▸ WORK INSTRUCTIONS:
No pictures should appear. The lines from the beginning of the listing through the one holding "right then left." must be reproduced exactly, and nothing more.

▸ DATA:

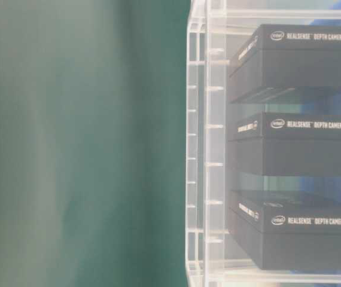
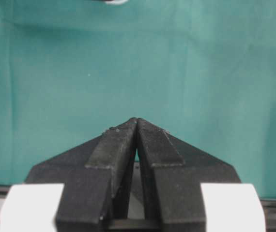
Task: Take the box out of the case with the right arm.
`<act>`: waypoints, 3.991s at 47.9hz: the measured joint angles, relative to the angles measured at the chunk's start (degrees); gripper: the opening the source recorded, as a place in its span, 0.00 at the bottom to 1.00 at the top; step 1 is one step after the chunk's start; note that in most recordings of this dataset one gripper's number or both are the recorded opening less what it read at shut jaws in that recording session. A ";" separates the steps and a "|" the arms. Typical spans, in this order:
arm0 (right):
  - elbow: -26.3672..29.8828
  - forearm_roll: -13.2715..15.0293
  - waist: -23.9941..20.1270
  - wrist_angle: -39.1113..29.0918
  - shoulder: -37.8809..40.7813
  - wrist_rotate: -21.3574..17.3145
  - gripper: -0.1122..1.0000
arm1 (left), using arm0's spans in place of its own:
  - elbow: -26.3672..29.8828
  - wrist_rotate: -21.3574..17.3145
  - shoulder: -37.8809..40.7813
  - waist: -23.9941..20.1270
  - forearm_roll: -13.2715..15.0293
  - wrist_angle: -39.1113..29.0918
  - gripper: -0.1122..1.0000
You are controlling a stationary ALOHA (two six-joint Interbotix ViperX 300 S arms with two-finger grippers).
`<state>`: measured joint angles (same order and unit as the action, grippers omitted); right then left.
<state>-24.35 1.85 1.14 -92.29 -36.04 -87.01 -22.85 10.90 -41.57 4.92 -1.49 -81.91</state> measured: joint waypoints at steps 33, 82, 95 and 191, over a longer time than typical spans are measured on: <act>-0.09 2.90 16.08 0.09 1.93 14.24 0.10 | 0.00 0.18 0.09 0.00 -0.09 -0.18 0.10; -2.11 4.39 16.44 3.16 4.22 12.74 0.95 | 0.00 0.18 0.18 0.00 -0.09 -0.26 0.10; -2.20 4.57 16.44 3.08 4.39 12.74 0.94 | 0.00 0.26 0.09 0.00 -0.09 -0.26 0.10; 48.78 4.39 7.03 6.24 54.40 7.03 0.94 | 0.00 0.18 -1.93 -2.64 -0.26 -8.00 0.10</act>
<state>24.43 6.24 8.17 -86.04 18.37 -79.98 -22.85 11.07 -43.51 2.29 -1.76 -89.91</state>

▸ ANSWER SPACE:
Task: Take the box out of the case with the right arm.
`<act>`: waypoints, 3.991s at 47.9hz: the measured joint angles, relative to the angles measured at the chunk's start (degrees); gripper: the opening the source recorded, as a place in its span, 0.00 at the bottom to 1.00 at the top; step 1 is one step after the chunk's start; note that in most recordings of this dataset one gripper's number or both are the recorded opening less what it read at shut jaws in that recording session. A ";" separates the steps and a "|" the arms. Typical spans, in this order:
arm0 (right):
  - elbow: -26.3672..29.8828
  - forearm_roll: -13.2715..15.0293
  - waist: -23.9941..20.1270
  - wrist_angle: -39.1113..29.0918
  - shoulder: -37.8809..40.7813
  - wrist_rotate: -21.3574..17.3145
  - gripper: -0.1122..1.0000
arm1 (left), using arm0's spans in place of its own:
  - elbow: -26.3672..29.8828
  - wrist_rotate: -21.3574..17.3145
  - shoulder: -37.8809..40.7813
  - waist: -23.9941..20.1270
  - forearm_roll: -13.2715..15.0293
  - wrist_angle: -39.1113..29.0918
  - gripper: -0.1122..1.0000
You are controlling a stationary ALOHA (two six-joint Interbotix ViperX 300 S arms with two-finger grippers).
`<state>`: measured joint angles (same order and unit as the action, grippers omitted); right then left.

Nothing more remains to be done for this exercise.